### Problem details
The expected output is the complete listing, copied exactly.

___ Recorded data

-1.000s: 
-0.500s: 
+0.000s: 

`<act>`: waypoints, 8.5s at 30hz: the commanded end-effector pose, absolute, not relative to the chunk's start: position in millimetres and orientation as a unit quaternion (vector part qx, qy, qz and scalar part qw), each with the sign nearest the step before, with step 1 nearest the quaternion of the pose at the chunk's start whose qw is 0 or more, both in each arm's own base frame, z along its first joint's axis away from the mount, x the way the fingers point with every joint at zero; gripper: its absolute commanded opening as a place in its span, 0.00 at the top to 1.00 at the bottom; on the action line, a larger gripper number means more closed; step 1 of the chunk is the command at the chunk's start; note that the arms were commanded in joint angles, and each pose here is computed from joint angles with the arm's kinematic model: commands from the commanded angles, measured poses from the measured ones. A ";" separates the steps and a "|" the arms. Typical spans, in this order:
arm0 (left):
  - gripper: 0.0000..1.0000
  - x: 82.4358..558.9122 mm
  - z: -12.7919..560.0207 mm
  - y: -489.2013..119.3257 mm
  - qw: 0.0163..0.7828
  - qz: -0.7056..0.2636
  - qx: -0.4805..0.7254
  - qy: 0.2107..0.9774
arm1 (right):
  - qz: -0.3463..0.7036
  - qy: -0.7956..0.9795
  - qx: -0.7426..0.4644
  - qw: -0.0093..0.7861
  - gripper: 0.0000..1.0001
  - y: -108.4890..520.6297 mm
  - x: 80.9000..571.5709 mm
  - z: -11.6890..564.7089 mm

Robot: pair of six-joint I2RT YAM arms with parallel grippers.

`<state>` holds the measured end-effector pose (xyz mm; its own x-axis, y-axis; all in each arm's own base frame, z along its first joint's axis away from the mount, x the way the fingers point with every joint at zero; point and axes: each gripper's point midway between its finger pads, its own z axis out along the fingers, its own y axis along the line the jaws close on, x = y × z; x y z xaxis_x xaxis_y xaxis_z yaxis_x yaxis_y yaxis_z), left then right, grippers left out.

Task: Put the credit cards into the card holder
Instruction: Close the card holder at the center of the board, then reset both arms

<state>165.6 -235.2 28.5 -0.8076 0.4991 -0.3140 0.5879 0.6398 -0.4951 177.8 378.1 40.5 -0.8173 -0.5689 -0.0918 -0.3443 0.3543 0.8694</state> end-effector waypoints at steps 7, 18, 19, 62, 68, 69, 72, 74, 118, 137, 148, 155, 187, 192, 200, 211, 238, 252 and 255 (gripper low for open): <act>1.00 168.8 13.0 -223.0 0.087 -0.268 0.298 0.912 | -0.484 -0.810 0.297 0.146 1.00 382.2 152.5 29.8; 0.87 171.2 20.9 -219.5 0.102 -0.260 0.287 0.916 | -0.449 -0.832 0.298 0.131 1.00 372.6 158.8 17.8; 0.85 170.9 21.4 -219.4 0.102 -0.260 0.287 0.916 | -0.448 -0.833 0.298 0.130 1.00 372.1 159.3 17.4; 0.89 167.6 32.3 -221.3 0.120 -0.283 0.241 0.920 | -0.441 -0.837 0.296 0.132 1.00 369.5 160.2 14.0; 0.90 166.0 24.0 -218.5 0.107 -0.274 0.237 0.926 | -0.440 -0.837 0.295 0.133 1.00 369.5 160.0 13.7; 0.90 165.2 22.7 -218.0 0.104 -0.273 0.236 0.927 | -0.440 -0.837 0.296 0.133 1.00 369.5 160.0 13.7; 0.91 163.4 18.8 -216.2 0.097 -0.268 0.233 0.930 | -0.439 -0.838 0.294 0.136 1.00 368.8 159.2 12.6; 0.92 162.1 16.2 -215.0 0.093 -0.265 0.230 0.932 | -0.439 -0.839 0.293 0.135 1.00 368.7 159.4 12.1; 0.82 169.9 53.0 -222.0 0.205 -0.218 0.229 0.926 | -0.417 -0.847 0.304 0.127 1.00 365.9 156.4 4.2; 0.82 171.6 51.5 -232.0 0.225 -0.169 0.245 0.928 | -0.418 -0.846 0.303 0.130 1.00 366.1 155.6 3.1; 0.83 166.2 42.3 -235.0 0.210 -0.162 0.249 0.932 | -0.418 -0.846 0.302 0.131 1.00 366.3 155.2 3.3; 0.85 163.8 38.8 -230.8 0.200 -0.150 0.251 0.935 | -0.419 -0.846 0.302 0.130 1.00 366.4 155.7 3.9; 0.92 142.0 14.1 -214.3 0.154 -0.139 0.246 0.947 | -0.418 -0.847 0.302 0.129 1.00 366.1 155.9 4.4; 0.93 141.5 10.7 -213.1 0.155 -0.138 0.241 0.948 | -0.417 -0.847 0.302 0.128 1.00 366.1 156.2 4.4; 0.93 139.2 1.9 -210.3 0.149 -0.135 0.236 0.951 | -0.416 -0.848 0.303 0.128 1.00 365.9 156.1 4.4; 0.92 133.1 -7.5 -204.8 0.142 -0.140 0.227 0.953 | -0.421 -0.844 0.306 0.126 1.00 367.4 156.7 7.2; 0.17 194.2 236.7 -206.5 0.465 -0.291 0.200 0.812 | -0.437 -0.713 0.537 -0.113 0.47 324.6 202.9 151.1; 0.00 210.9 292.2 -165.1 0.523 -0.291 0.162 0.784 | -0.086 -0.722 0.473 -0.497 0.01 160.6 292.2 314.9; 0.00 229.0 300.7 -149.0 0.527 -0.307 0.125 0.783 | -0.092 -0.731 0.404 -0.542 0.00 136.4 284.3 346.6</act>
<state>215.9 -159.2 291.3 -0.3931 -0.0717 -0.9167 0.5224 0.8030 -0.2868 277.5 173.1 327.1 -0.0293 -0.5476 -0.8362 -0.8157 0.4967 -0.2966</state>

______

### Written response
-1.000s: 
-0.500s: 
+0.000s: 

`<act>`: waypoints, 8.5s at 30hz: the commanded end-effector pose, absolute, not relative to the chunk's start: position in millimetres and orientation as a unit quaternion (vector part qx, qy, qz and scalar part qw), each with the sign nearest the step before, with step 1 nearest the quaternion of the pose at the chunk's start whose qw is 0 or more, both in each arm's own base frame, z along its first joint's axis away from the mount, x the way the fingers point with every joint at zero; gripper: its absolute commanded opening as a place in its span, 0.00 at the top to 1.00 at the bottom; on the action line, a larger gripper number means more closed; step 1 of the chunk is the command at the chunk's start; note that the arms were commanded in joint angles, and each pose here is computed from joint angles with the arm's kinematic model: commands from the commanded angles, measured poses from the measured ones. A ";" separates the steps and a "|" the arms. Typical spans, in this order:
arm0 (left):
  - gripper: 0.0000..1.0000
  - x: 82.4358..558.9122 mm
  - z: -12.7919..560.0207 mm
  - y: -489.2013..119.3257 mm
  - qw: 0.0163..0.7828
  - qz: -0.7056..0.2636
  - qx: -0.4805..0.7254
  - qy: 0.2107..0.9774
arm1 (right):
  - qz: -0.3463..0.7036
  - qy: -0.7956..0.9795
  - qx: -0.7426..0.4644
  - qw: -0.0093..0.7861
  - gripper: 0.0000..1.0001
  - y: -108.4890..520.6297 mm
  - x: 80.9000..571.5709 mm
  - z: -11.6890..564.7089 mm

Robot: pair of six-joint I2RT YAM arms with parallel grippers.

`<state>` holds the measured end-effector pose (xyz mm; its own x-axis, y-axis; all in each arm's own base frame, z along its first joint's axis away from the mount, x the way the fingers point with every joint at zero; point and axes: each gripper's point midway between its finger pads, its own z axis out along the fingers, its own y axis along the line the jaws close on, x = y × z; x y z xaxis_x xaxis_y xaxis_z yaxis_x yaxis_y yaxis_z), left then right, grippers left out.

Task: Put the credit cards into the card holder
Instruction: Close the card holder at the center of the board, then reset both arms

<state>165.6 -235.2 28.5 -0.8076 0.4991 -0.3140 0.5879 0.6398 -0.4951 177.8 378.1 40.5 -0.8173 -0.5689 -0.0918 -0.3443 0.3543 0.8694</state> end-effector waypoints at steps 7, 18, 19, 62, 68, 69, 72, 74, 118, 137, 148, 155, 187, 192, 200, 211, 238, 252 and 255 (gripper low for open): <act>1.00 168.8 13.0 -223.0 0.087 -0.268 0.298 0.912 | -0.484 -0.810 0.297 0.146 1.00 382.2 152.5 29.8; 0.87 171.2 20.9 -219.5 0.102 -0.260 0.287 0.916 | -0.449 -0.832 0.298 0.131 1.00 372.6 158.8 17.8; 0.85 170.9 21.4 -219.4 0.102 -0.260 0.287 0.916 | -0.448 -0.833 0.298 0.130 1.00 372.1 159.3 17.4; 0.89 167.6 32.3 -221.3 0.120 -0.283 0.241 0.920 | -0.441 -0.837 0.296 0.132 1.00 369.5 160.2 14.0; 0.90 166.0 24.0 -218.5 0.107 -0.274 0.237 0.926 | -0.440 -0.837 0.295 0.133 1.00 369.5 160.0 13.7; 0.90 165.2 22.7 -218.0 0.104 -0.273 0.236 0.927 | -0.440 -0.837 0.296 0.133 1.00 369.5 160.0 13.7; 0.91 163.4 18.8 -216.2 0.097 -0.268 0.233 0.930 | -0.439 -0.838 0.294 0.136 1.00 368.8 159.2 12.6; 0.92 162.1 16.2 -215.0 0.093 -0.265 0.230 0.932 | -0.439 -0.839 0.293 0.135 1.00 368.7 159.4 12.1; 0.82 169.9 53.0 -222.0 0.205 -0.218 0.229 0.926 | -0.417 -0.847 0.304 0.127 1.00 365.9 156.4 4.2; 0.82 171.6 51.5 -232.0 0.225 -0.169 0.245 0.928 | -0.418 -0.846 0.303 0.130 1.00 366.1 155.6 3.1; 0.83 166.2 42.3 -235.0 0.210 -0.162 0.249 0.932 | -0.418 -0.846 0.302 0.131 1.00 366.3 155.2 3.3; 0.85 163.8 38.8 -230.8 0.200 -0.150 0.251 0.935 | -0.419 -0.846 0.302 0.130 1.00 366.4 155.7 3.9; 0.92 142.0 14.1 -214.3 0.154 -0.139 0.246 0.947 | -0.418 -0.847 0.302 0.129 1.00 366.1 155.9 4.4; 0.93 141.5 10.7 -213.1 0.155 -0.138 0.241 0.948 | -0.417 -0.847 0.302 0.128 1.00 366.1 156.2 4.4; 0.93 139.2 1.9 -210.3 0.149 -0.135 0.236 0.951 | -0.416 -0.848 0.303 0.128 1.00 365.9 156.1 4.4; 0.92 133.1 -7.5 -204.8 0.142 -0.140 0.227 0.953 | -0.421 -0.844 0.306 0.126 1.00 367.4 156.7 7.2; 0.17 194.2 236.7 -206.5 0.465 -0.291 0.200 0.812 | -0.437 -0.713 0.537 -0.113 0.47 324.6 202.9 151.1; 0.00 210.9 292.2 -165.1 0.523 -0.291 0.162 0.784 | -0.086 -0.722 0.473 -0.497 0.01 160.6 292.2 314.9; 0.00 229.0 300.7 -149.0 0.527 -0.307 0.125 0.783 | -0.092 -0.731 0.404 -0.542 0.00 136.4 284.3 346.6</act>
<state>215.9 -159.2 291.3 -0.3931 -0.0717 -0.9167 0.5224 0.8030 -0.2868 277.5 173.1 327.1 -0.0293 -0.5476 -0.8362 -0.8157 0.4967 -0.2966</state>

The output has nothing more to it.